| Assigned task |
Output all of the material once more, so that every line matches the original exactly.

| Given data |
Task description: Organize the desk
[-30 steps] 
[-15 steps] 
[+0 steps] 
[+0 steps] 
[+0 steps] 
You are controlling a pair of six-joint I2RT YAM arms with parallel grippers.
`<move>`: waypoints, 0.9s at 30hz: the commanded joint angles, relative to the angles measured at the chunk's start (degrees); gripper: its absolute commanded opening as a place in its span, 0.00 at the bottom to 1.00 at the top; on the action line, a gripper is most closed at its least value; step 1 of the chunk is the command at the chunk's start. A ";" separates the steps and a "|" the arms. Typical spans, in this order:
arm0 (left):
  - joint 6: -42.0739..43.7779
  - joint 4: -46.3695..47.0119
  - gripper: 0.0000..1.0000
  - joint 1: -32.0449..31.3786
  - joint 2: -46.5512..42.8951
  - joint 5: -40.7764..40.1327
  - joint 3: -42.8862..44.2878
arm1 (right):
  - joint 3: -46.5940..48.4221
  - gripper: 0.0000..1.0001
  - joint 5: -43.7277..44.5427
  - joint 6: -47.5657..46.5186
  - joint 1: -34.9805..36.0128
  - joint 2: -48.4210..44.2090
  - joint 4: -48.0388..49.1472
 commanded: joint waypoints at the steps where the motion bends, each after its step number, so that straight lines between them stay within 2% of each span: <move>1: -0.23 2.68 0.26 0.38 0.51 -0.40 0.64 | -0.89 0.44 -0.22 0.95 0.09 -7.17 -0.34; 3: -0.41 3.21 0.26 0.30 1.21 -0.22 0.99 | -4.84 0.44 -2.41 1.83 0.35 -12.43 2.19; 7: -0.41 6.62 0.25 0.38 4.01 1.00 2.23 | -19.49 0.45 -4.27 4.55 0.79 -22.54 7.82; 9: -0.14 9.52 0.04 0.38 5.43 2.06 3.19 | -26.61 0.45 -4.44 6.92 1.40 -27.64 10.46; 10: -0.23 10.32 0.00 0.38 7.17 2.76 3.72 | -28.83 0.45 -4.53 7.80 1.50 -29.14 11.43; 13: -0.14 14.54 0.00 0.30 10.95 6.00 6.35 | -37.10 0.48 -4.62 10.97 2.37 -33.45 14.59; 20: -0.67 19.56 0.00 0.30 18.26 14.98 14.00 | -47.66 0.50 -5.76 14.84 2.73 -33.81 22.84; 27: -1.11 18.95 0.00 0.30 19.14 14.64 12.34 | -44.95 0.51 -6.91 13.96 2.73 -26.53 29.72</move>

| Solution to this task |
Task description: Organize the desk
[-30 steps] 
[-15 steps] 
[+0 steps] 
[+0 steps] 
[+0 steps] 
You are controlling a pair of six-joint I2RT YAM arms with parallel grippers.
`<move>`: waypoints, 0.9s at 30hz: the commanded joint angles, relative to the angles measured at the chunk's start (degrees); gripper: its absolute commanded opening as a place in its span, 0.00 at the bottom to 1.00 at the top; on the action line, a gripper is most closed at its least value; step 1 of the chunk is the command at the chunk's start. A ";" separates the steps and a "|" the arms. Typical spans, in this order:
arm0 (left):
  - joint 6: -42.0739..43.7779
  - joint 4: -46.3695..47.0119
  - gripper: 0.0000..1.0000
  - joint 1: -32.0449..31.3786
  - joint 2: -46.5512..42.8951
  - joint 5: -40.7764..40.1327
  - joint 3: -42.8862..44.2878
arm1 (right):
  - joint 3: -46.5940..48.4221
  - gripper: 0.0000..1.0001
  - joint 5: -43.7277..44.5427
  - joint 6: -47.5657..46.5186
  - joint 1: -34.9805..36.0128
  - joint 2: -48.4210..44.2090
  - joint 4: -48.0388..49.1472
 commanded: joint waypoints at the steps where the motion bends, each after its step number, so that straight lines between them stay within 2% of each span: <move>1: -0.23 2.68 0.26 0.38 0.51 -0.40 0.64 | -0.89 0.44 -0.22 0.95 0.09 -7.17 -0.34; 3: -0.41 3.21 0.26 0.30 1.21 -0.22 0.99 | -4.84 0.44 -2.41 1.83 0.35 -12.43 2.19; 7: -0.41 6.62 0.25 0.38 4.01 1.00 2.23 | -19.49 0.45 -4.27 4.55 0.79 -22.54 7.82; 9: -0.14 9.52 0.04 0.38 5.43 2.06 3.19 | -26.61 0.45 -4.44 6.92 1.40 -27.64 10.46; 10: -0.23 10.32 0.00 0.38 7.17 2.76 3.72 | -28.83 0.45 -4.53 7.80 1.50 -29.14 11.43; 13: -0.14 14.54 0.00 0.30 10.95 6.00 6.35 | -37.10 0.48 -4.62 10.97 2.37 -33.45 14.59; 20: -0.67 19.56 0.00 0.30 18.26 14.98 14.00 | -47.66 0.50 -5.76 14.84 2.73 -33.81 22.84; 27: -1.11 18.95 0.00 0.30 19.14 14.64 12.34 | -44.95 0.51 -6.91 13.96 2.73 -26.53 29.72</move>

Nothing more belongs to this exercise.